## Raw data

=====

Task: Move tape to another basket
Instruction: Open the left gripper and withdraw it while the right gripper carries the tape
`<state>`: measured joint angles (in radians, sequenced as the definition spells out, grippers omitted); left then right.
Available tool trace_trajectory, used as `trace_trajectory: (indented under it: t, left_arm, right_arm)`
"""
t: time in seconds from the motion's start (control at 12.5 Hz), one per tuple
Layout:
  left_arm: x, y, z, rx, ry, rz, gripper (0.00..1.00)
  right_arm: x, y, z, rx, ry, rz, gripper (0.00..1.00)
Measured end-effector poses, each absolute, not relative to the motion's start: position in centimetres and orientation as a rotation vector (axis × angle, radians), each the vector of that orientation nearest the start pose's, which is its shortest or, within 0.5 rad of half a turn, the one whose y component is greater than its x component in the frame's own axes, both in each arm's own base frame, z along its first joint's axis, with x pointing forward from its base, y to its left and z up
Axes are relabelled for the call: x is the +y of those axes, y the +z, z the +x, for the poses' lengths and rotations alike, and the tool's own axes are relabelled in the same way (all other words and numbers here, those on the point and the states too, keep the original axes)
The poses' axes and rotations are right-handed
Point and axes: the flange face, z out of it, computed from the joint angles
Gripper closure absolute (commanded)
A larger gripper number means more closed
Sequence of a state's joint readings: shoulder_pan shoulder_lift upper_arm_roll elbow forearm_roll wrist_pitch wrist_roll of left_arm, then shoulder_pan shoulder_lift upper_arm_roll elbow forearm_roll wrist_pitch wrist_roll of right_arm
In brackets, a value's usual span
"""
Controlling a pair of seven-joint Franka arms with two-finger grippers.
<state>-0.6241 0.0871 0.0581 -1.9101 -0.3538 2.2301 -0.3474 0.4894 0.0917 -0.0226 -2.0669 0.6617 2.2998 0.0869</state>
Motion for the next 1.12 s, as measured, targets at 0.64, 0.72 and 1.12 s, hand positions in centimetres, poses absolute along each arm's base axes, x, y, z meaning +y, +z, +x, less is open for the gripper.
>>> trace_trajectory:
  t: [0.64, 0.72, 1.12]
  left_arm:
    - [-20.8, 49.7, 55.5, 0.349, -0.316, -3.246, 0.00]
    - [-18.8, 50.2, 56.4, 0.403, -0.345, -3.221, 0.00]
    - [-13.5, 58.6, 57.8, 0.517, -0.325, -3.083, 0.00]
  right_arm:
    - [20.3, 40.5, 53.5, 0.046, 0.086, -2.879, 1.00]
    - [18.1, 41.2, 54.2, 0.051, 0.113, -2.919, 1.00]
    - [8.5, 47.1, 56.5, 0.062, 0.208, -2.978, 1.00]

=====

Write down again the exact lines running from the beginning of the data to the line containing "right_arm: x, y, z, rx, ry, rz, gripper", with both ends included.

## Response to this exercise
Task: Move tape to another basket
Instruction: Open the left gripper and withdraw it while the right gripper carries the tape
`<state>`: measured joint angles (in radians, sequenced as the definition spells out, grippers omitted); left then right.
Available tool trace_trajectory, used as `trace_trajectory: (indented under it: t, left_arm, right_arm)`
"""
t: time in seconds from the motion's start (control at 12.5 Hz), one per tuple
Layout:
  left_arm: x, y, z, rx, ry, rz, gripper (0.00..1.00)
  right_arm: x, y, z, rx, ry, rz, gripper (0.00..1.00)

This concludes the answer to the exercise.